BIPA, unique to Illinois, provides protections rarely granted by other states’s laws. This has led to “hundreds of David-and-Goliath legal battles against some of the world’s most powerful companies,” some resulting in huge settlements, according to NBC Chicago.

In recent years, several tech giants have found themselves in the crosshairs of Illinois’ biometric privacy law. The most notable case involves Facebook, which settled a class action lawsuit for $650 million in 2022. The social media behemoth was accused of collecting and storing digital scans of users’ faces without permission. As a result, over 1 million Illinois Facebook users received checks for nearly $400 each.

Google, Snapchat and TikTok also faced their own BIPA lawsuits.

Google was accused of violating BIPA through its Google Photos service, which between 2015 and 2022 allegedly collected and stored biometric data of Illinois residents who appeared in photos uploaded to the platform.

Snapchat, meanwhile, landed in trouble over claims that it illegally collected users’ biometric information through its filters and lenses, resulting in a $35 million settlement in 2022.

As for TikTok, the popular video-sharing app in 2022 reached a $92 million multistate settlement in a class action lawsuit, with Illinois claimants receiving the biggest share of the payout due to BIPA.

In November 2023, an Illinois federal court allowed a class action lawsuit against Amazon to proceed, alleging the company’s Alexa devices violated BIPA by collecting users’ voiceprints without proper notice and consent.

In another significant 2023 BIPA decision, the Illinois Supreme Court held in Cothron v. White Castle System Inc. that a BIPA violation occurs each time an entity collects or discloses biometric information without consent, not just the first time.

The case involved a class of employees who accused White Castle of repeatedly collecting and disclosing their fingerprints without consent through a system used to access pay stubs and computers.
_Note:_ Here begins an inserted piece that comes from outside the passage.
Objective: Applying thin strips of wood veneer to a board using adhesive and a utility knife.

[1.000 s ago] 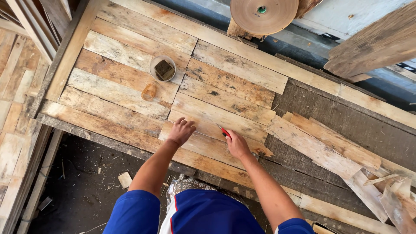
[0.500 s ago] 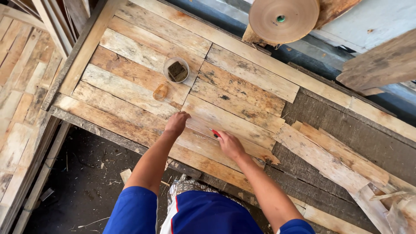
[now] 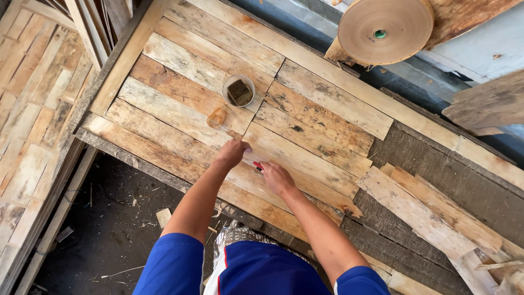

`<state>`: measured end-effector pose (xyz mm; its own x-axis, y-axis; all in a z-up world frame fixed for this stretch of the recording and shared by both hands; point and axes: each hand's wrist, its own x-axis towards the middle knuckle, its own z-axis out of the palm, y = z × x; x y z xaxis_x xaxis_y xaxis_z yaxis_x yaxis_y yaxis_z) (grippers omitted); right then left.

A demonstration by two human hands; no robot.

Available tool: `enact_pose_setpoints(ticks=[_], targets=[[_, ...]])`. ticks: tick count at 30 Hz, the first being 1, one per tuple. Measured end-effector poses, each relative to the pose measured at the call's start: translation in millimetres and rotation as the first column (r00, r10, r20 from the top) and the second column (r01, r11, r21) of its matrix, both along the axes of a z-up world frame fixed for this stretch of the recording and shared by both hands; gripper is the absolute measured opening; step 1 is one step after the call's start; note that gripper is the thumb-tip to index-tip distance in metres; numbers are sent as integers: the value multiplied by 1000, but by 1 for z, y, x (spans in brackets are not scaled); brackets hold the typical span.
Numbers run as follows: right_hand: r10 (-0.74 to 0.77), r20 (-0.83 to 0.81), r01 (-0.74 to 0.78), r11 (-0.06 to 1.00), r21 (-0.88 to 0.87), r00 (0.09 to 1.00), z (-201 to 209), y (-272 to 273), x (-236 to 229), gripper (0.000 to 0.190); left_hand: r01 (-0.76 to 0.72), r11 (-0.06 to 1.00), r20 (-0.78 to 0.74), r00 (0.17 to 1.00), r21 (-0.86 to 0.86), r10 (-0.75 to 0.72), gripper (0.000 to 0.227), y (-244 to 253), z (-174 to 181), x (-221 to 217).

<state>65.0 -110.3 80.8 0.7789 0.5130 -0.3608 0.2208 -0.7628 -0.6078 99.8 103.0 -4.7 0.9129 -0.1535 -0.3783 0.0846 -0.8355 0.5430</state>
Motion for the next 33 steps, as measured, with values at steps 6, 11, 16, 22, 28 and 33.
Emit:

BIPA lawsuits in Illinois reportedly increased by nearly two-thirds, to 122 cases in the two months following the Supreme Court’s seminal ruling.

In a smaller Illinois case, the sandwich shop chain Pret a Manger paid over $677,000 to resolve a class action lawsuit that accused it of collecting and storing the fingerprints of nearly 800 employees through its time-keeping system without providing prior notice to the affected workers, as required by BIPA.